**What needs to be done:** Scan the listing for the word "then" and give the number of lines where it appears, with no other text.

____

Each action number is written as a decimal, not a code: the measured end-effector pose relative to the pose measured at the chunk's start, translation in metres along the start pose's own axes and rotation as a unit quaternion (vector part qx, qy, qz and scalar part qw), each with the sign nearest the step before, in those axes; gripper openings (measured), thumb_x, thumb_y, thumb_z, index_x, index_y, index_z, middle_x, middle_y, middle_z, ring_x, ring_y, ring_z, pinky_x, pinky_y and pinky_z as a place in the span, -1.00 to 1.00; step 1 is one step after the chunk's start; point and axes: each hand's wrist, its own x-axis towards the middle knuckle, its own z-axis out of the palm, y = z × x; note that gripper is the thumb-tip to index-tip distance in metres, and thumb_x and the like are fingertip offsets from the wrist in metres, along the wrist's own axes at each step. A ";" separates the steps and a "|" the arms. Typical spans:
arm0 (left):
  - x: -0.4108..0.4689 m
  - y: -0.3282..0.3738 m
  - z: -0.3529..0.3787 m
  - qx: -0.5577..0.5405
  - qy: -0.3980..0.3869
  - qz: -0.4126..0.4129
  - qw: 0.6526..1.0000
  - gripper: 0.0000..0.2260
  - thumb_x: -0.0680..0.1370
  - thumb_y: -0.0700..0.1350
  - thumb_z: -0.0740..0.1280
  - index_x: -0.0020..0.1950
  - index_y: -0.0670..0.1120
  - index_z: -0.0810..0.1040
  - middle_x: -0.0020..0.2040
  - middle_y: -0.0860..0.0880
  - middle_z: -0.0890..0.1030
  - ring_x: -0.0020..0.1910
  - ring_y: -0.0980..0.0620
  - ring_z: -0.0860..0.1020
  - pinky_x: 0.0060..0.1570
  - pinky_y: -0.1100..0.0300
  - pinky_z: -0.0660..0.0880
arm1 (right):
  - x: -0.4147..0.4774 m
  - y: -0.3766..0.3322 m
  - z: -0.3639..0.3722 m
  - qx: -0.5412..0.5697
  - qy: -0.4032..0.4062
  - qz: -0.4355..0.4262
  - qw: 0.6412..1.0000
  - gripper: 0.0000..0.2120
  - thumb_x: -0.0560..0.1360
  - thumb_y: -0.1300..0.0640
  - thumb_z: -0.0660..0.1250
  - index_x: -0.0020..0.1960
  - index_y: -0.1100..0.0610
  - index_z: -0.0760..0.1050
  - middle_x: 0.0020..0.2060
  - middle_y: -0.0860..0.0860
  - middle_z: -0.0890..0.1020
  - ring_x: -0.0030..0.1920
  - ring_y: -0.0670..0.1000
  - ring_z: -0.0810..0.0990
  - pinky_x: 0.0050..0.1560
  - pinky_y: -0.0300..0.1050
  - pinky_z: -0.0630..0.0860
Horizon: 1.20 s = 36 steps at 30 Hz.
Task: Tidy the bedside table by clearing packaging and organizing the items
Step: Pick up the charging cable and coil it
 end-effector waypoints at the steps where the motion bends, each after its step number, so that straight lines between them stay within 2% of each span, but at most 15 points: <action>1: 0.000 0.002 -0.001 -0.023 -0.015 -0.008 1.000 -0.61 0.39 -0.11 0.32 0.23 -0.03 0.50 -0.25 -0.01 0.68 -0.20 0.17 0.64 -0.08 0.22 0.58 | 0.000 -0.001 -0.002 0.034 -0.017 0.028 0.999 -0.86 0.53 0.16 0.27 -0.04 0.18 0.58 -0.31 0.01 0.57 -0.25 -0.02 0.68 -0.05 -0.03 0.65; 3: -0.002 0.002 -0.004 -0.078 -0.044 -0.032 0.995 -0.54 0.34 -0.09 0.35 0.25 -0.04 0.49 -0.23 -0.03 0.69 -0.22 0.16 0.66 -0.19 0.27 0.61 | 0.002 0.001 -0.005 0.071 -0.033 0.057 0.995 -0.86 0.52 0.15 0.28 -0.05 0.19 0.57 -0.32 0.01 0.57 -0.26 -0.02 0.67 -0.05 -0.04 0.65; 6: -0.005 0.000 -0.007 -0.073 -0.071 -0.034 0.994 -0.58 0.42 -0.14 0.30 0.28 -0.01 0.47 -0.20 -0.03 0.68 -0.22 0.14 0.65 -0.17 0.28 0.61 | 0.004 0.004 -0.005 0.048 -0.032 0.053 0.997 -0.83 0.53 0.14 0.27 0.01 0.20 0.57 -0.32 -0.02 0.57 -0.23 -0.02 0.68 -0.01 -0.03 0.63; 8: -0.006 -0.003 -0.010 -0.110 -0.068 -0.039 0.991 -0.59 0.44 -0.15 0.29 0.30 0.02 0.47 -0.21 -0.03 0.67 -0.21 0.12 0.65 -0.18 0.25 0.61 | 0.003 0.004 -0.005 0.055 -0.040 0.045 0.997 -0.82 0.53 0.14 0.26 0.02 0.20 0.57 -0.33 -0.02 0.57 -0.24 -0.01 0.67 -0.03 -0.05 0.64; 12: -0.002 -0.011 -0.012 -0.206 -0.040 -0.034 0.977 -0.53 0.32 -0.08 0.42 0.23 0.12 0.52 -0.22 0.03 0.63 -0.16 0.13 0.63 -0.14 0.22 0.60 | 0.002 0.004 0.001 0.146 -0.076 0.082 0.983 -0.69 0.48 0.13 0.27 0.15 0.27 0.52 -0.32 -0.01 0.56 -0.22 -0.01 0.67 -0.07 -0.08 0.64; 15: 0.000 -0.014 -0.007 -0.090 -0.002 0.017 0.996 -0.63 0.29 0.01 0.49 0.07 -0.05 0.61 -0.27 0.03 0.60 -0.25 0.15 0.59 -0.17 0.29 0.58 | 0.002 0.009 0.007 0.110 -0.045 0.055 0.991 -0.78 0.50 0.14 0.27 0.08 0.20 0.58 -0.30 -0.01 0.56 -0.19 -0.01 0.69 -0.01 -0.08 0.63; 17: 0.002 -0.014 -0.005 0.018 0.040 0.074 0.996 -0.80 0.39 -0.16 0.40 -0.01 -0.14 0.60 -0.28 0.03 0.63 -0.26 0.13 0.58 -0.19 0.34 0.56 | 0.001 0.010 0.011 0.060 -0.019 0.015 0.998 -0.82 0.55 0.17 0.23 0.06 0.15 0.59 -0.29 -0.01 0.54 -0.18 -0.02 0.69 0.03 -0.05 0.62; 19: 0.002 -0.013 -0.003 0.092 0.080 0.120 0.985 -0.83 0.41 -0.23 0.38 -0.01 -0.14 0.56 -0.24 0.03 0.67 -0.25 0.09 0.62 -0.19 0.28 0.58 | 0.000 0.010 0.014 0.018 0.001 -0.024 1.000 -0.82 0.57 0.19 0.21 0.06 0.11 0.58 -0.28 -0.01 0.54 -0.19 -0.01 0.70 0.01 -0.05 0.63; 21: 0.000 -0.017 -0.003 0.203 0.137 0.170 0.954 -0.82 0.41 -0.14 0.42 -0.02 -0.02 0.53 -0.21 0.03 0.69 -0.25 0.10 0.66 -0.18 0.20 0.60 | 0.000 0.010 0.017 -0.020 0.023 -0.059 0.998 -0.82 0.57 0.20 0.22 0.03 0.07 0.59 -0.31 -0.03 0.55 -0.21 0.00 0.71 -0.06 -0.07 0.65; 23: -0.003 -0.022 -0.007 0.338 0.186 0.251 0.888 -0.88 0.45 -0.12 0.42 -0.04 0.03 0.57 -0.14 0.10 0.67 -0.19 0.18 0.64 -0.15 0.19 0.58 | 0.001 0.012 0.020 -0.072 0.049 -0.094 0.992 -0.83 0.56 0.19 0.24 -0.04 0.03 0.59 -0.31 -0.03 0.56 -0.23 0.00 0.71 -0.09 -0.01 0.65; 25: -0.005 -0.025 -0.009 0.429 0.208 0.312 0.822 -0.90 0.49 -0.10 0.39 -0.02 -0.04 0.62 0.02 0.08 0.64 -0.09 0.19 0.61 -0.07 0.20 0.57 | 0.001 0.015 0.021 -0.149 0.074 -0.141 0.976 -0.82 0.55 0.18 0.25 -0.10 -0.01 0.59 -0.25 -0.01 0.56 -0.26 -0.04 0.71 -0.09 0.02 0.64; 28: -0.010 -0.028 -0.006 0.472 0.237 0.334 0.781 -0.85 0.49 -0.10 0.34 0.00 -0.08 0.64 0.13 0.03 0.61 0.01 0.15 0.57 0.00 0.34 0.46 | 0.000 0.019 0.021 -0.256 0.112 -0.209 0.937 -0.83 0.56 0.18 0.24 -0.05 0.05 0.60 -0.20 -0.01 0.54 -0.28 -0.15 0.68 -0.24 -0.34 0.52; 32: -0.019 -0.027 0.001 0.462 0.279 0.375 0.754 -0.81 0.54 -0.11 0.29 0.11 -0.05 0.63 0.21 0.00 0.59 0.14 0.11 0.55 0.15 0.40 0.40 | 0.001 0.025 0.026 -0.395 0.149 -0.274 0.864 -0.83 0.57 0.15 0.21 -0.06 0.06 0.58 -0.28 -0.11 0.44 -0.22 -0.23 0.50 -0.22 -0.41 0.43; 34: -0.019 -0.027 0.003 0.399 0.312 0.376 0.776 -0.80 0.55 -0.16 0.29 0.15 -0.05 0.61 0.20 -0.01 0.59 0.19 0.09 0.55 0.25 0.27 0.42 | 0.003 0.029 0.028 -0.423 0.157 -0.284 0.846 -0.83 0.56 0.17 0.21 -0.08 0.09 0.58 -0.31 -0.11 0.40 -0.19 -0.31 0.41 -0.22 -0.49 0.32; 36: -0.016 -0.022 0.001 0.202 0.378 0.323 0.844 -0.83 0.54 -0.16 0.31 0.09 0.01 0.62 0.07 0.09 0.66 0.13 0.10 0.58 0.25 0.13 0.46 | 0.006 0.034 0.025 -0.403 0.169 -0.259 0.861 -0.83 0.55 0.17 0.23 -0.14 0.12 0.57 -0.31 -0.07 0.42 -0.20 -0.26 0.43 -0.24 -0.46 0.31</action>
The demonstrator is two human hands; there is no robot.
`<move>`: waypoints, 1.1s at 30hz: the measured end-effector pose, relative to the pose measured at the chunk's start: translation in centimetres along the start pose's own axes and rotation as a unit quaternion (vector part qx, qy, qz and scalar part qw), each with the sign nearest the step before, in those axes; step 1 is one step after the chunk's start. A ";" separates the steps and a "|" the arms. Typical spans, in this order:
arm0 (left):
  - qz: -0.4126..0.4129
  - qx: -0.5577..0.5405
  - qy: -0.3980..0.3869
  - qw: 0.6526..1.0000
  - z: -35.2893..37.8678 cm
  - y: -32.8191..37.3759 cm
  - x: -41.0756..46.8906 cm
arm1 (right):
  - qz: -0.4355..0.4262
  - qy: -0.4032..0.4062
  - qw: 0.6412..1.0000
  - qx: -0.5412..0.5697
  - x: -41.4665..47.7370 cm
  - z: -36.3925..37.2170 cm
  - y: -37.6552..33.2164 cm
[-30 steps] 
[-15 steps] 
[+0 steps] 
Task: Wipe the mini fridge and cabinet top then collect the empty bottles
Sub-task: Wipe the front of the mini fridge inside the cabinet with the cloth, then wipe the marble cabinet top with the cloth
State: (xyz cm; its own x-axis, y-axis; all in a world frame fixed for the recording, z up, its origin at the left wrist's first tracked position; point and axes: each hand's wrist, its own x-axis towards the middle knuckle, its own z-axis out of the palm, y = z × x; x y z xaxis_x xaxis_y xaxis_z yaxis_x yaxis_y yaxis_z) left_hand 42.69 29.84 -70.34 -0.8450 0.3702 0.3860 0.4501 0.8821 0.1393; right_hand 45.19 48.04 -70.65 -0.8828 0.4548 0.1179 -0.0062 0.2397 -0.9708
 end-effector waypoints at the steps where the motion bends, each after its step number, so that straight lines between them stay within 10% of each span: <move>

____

**Response to this task:** 2